──────── Records
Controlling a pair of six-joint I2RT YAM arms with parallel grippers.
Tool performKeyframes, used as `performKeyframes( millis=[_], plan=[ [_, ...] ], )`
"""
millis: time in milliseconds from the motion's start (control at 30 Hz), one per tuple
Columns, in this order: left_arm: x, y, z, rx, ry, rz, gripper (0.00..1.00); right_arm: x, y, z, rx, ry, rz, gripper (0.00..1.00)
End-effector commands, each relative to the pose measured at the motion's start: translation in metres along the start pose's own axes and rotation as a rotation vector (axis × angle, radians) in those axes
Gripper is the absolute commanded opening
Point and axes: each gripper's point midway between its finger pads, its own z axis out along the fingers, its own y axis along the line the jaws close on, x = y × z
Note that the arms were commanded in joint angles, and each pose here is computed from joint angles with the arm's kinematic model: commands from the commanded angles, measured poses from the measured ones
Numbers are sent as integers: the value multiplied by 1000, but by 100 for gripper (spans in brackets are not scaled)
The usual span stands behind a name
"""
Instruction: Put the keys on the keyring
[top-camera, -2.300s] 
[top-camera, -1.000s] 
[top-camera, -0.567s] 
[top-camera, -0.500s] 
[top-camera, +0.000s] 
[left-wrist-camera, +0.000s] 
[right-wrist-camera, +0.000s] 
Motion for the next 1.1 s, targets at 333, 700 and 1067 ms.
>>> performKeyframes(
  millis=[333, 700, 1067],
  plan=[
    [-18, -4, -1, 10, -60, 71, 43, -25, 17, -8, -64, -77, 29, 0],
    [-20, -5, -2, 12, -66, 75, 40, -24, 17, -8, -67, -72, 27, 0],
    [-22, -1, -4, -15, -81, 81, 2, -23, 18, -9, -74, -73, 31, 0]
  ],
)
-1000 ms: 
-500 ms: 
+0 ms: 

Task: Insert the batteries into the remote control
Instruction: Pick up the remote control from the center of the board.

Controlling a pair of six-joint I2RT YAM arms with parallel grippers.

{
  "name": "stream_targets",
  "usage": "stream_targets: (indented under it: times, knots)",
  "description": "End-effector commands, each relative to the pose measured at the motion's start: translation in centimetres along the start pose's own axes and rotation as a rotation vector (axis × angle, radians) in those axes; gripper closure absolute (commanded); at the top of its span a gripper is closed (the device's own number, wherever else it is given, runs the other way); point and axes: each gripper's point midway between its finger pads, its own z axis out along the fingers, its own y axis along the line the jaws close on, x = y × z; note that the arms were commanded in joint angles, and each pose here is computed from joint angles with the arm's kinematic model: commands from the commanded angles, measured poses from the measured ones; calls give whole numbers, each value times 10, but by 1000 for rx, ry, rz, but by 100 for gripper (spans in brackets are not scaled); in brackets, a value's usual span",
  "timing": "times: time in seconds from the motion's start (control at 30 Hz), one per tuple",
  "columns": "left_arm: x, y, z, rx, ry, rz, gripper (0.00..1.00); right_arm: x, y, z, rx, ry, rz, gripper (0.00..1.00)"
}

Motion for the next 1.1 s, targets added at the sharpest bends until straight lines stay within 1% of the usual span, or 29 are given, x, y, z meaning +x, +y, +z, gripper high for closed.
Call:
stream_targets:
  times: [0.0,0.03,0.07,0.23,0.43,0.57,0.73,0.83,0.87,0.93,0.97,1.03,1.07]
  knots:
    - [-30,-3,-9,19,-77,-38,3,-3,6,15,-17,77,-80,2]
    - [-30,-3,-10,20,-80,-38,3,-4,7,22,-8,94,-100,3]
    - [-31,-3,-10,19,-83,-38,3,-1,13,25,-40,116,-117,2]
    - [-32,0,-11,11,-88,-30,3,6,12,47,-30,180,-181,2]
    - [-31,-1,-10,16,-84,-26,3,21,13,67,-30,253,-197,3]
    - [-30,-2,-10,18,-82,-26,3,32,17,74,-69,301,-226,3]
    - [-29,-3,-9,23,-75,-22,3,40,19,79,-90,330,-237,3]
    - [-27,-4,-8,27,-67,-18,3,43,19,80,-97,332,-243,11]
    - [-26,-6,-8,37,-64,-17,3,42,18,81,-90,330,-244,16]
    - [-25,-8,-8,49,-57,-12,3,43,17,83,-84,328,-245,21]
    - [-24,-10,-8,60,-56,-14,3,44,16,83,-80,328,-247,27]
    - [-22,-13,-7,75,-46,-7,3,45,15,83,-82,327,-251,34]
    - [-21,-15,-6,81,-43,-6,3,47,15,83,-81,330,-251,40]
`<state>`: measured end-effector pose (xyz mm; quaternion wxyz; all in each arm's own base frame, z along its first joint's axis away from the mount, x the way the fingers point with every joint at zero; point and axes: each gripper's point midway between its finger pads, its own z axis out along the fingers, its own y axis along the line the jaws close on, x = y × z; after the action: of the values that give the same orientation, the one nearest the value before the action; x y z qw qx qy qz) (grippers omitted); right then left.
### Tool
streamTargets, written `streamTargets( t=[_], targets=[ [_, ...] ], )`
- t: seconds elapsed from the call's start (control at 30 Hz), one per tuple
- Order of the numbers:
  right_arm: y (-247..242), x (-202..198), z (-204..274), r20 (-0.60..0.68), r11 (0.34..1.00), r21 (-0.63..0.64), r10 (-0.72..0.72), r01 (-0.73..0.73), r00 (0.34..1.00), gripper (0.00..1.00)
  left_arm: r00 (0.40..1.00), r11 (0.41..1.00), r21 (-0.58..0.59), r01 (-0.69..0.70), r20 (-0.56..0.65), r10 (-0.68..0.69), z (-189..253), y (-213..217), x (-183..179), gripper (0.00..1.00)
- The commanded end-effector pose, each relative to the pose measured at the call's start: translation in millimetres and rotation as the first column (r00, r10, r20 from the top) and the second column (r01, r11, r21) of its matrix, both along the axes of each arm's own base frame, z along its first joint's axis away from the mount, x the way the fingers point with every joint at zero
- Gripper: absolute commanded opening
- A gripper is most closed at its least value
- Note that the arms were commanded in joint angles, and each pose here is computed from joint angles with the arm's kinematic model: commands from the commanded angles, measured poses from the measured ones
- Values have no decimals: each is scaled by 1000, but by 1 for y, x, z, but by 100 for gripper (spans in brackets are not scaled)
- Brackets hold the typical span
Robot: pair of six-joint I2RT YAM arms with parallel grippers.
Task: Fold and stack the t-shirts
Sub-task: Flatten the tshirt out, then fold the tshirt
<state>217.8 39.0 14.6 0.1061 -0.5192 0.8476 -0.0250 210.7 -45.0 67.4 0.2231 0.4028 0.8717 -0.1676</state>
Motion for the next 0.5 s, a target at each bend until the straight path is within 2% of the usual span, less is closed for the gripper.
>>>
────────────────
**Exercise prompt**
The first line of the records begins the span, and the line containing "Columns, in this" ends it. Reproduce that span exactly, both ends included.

**Answer to the problem**
Controlling a pair of six-joint I2RT YAM arms with parallel grippers.
Tool performKeyframes, used as `performKeyframes( millis=[_], plan=[ [_, ...] ], )`
"""
millis: time in milliseconds from the motion's start (control at 30 Hz), one per tuple
Columns, in this order: left_arm: x, y, z, rx, ry, rz, gripper (0.00..1.00); right_arm: x, y, z, rx, ry, rz, gripper (0.00..1.00)

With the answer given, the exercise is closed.